Even More Evidence to Support Lower Mortality After Metabolic Surgery



Anyone following the literature should by now have noticed the steady stream of evidence consistently showing reductions in morbidity and mortality following metabolic surgery.

Now, yet another study, this one by Anita Courcoulas and colleagues, published in the Annals of Surgery, provides further evidence for this. 

Their retrospective analyses included a cohort of patients who underwent sleeve gastrectomy (SG, n=13,900) or Roux-en-Y gastric bypass (RYGB, n=17,258)  from January 2005 to September 2015 in three integrated health systems in the US, that were matched to 87,965 nonsurgical patients on site, age, sex, body mass index, diabetes status, insulin use, race/ethnicity, combined Charlson/Elixhauser comorbidity score, and prior health care utilization, with follow-up through September 2015. 

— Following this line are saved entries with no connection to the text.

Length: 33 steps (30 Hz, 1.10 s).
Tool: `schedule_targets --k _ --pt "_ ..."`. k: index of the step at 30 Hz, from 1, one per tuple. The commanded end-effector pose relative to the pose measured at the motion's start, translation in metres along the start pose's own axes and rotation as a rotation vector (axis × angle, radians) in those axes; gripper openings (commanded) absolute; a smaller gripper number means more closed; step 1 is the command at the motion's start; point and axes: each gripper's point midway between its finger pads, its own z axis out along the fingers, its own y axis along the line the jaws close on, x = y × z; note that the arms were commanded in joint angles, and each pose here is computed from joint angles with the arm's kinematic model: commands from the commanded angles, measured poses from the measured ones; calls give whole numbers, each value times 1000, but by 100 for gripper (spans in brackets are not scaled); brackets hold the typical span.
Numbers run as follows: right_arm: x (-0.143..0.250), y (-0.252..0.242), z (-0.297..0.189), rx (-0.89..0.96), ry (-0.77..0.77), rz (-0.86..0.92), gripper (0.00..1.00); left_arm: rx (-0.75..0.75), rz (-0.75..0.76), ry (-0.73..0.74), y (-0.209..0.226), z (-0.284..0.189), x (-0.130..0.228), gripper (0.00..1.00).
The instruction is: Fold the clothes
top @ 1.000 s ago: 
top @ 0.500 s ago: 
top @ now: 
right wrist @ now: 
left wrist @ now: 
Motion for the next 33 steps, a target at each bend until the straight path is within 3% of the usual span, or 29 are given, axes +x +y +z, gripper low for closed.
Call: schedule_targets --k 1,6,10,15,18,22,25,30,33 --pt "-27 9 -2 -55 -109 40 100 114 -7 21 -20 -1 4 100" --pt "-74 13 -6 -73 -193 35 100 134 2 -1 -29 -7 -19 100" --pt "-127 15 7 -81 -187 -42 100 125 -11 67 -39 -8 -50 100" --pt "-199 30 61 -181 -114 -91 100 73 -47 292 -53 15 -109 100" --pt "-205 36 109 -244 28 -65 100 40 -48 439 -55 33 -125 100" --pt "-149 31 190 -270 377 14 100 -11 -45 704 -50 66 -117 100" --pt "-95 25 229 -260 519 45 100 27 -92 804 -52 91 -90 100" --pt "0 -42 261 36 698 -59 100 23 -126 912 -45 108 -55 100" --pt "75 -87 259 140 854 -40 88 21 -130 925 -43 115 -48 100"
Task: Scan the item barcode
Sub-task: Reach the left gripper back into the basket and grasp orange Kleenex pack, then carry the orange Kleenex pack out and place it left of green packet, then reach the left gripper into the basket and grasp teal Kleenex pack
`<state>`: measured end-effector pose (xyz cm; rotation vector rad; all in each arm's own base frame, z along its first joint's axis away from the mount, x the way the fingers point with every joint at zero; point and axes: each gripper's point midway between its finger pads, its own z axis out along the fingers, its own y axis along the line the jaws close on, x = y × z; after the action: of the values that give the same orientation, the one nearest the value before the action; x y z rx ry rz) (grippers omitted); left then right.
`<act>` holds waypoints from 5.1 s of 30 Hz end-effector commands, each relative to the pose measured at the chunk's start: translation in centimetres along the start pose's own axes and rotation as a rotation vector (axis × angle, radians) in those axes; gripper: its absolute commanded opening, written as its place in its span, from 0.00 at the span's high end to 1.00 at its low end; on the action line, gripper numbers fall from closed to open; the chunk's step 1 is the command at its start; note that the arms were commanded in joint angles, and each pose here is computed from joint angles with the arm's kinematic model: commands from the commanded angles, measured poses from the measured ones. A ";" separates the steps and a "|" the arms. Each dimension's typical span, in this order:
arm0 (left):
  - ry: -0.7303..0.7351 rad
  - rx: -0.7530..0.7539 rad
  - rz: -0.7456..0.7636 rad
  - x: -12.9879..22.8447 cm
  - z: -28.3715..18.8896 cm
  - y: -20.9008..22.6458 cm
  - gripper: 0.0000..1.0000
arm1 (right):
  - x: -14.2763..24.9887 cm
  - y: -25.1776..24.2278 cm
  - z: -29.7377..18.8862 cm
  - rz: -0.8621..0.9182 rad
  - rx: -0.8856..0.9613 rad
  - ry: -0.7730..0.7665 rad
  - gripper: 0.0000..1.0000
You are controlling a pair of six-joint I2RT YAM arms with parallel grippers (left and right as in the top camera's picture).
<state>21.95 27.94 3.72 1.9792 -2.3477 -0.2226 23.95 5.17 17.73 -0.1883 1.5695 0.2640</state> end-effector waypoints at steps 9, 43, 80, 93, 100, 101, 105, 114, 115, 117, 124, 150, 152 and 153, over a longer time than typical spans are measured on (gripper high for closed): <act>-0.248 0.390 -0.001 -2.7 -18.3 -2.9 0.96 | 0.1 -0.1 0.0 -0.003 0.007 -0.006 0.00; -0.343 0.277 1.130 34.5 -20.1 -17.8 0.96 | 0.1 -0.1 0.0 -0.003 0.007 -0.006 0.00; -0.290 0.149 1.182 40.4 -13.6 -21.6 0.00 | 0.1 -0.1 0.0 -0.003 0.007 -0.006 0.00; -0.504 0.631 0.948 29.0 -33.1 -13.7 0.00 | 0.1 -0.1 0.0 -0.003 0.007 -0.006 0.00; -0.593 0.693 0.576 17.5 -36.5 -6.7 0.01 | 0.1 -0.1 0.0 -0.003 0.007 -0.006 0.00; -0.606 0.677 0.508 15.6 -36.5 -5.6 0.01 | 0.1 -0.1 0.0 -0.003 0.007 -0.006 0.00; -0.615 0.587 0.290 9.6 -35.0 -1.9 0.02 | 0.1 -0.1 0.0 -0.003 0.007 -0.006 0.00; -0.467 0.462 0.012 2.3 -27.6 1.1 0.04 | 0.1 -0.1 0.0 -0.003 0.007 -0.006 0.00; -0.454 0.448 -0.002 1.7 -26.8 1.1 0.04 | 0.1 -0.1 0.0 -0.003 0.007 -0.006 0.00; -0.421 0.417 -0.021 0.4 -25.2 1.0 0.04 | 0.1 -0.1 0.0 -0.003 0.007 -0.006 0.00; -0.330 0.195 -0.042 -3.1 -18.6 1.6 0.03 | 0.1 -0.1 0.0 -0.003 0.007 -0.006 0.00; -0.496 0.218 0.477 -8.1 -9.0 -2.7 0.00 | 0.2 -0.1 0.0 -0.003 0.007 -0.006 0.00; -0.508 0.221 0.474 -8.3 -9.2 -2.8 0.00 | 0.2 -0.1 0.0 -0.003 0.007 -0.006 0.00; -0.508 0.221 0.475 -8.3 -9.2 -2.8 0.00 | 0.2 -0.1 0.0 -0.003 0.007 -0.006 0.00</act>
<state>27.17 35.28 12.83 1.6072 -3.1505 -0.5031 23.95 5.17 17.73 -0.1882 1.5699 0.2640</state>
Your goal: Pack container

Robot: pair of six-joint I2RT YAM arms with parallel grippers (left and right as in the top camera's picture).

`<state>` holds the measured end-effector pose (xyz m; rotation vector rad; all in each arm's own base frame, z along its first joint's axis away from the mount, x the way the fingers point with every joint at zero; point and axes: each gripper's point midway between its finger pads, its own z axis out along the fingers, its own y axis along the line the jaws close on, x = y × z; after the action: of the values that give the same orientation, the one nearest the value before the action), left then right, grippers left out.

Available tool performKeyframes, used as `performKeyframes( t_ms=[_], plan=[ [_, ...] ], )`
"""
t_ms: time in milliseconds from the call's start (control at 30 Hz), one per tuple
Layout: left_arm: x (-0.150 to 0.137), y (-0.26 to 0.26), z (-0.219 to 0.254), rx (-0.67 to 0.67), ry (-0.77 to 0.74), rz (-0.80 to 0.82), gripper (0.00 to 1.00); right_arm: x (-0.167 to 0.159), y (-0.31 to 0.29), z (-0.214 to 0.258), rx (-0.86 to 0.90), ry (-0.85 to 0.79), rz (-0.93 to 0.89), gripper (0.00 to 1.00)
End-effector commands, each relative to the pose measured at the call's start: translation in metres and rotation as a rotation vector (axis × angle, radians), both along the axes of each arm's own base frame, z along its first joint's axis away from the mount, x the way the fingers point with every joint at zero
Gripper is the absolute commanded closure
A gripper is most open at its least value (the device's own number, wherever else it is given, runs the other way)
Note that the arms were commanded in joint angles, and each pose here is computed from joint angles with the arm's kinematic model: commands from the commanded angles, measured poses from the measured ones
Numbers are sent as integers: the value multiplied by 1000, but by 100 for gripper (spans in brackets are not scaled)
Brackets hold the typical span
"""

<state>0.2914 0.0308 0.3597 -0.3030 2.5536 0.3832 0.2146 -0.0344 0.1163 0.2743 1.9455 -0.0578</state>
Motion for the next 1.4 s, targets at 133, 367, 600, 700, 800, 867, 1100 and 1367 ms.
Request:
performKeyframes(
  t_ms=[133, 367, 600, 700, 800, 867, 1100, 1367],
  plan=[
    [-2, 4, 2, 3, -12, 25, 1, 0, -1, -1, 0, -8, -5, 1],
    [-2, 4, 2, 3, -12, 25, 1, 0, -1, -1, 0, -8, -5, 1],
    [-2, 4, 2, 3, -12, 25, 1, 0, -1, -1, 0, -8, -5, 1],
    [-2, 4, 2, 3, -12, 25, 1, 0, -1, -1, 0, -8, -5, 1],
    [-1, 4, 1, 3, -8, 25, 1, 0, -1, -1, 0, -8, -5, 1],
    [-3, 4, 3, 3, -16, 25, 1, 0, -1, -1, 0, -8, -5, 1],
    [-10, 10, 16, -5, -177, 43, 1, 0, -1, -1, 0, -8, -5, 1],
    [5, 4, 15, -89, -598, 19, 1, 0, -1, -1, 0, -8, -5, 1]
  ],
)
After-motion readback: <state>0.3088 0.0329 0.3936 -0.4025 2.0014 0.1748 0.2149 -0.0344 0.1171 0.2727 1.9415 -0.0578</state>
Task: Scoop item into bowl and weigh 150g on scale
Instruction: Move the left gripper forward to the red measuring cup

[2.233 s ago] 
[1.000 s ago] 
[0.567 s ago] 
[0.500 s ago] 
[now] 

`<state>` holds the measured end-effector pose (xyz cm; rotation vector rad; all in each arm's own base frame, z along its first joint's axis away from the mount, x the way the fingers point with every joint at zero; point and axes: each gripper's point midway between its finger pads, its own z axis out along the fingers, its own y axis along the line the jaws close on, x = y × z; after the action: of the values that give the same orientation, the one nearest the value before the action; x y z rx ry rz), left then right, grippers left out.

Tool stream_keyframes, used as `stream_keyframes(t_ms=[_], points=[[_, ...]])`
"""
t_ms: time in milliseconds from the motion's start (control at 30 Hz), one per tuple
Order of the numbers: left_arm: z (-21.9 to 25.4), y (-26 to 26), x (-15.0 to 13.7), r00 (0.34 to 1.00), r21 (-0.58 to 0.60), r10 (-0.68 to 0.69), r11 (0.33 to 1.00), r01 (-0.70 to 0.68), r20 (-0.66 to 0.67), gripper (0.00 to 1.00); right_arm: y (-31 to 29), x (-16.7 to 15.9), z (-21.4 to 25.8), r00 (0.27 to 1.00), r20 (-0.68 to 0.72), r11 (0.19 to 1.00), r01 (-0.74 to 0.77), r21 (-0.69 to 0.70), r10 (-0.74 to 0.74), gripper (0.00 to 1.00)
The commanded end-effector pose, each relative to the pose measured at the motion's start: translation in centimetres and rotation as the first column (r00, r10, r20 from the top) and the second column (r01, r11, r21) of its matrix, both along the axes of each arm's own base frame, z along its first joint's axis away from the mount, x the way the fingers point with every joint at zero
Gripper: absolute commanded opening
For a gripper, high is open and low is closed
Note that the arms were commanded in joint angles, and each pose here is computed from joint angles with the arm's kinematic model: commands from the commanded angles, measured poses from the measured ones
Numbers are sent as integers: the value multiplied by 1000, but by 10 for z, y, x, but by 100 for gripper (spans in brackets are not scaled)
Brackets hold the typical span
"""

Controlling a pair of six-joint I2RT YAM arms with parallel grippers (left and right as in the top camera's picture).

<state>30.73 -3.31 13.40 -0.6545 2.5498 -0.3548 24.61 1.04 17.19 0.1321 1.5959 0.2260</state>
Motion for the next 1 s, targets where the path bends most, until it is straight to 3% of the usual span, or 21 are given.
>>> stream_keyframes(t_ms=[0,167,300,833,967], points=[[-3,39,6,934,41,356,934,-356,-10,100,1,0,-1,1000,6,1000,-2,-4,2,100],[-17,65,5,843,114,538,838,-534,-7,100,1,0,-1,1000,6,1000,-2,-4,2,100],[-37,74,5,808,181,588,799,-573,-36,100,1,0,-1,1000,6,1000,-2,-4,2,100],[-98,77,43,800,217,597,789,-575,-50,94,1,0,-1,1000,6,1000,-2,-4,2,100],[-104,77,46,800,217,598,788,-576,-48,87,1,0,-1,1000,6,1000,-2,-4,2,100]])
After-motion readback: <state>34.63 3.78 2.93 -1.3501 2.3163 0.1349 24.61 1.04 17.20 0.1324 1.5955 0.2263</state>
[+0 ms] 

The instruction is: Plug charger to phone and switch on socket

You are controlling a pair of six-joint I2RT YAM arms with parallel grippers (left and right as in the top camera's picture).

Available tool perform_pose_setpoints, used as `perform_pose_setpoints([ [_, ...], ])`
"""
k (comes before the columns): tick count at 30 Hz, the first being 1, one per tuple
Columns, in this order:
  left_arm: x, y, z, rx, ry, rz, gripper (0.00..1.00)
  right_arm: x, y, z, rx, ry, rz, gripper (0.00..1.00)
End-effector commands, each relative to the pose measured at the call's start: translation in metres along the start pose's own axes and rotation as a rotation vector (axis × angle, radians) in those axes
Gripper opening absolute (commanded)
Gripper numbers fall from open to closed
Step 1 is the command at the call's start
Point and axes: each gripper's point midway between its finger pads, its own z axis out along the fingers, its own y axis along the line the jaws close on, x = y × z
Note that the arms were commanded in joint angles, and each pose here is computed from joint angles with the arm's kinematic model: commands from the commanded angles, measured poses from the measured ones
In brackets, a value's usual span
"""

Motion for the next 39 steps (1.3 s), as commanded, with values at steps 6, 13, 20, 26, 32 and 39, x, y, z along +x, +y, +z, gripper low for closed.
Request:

RYGB and SG were each associated with a significantly lower risk of all-cause mortality compared to nonsurgical patients at 5-years of follow-up (RYGB: HR = 0.43; SG: HR = 0.28). Similarly, RYGB was associated with a significantly lower 5-year risk of cardiovascular- (HR = 0.27), cancer- (HR = 0.54), and diabetes-related mortality (HR = 0.23). 

For patients with SG, there was not enough follow-up time to assess 5-year cause-specific mortality, but at 3-years follow-up, there was significantly lower risk of cardiovascular- (HR = 0.33), cancer- (HR = 0.26), and diabetes-related (HR = 0.15) mortality.

These findings are clearly consistent with the growing body of evidence that metabolic surgery, despite involving rather complex surgery, can very significantly reduce morbidity and mortality in individuals with severe obesity.

Not that I expect these data to convince the nay-sayers and sceptics – but for those of us who regularly counsel patients considering metabolic surgery, they do continue to raise our level of confidence in the substantial benefits of these procedures.